We observe each runner over time, where this time (or aging) is of primary interest.
Though our hierarchical models of this relationship account for the correlation in running times within any runner, they make a simplifying assumption about this correlation: it’s the *same* across all ages.
In contrast, you might imagine that observations at one age are more strongly correlated with observations at similar ages.
For example, a runner’s net time at age 60 is likely more strongly correlated with their net time at age 59 than at age 50.
It’s beyond the scope of this book, but we *can* adjust the structure of our hierarchical models to account for a longitudinal correlation structure.
We encourage the interested reader to check out the **bayeslongitudinal** R package (Carreño and Cuervo 2017) and the foundational paper by Laird and Ware (1982).
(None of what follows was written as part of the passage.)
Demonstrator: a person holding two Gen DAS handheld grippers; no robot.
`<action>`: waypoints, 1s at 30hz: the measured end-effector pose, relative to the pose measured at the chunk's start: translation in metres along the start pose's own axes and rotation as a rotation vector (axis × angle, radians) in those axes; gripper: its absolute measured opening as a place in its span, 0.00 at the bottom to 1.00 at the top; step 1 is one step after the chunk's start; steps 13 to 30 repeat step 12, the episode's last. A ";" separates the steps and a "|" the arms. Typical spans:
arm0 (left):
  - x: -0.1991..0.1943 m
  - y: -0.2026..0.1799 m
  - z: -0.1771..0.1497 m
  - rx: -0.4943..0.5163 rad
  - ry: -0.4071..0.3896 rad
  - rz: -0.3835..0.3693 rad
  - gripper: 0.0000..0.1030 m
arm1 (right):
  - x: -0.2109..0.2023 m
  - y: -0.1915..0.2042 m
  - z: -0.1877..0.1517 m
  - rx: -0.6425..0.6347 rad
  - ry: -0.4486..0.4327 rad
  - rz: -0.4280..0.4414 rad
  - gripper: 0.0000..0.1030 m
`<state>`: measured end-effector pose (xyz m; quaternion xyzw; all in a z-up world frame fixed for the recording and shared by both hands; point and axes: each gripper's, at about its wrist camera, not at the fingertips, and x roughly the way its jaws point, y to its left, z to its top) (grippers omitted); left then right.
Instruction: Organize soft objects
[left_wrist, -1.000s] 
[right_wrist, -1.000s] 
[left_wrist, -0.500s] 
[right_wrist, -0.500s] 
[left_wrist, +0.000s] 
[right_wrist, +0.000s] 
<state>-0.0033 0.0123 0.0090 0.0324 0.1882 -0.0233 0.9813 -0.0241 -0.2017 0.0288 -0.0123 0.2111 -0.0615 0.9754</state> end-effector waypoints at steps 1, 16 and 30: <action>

## 17.7 Example: Danceability

Let’s implement our hierarchical regression tools in a different context, by revisiting our `spotify`

data from Chapter 16.
There we studied a hierarchical model of song popularity, accounting for the fact that we had grouped data with multiple songs per sampled artist.
Here we’ll switch our focus to a song’s *danceability* and how this might be explained by two features: its *genre* and *valence* or mood.
The danceability and valence of a song are both measured on a scale from 0 (low) to 100 (high).
Thus, lower valence scores are assigned to negative / sad / angry songs and higher scores to positive / happy / euphoric songs.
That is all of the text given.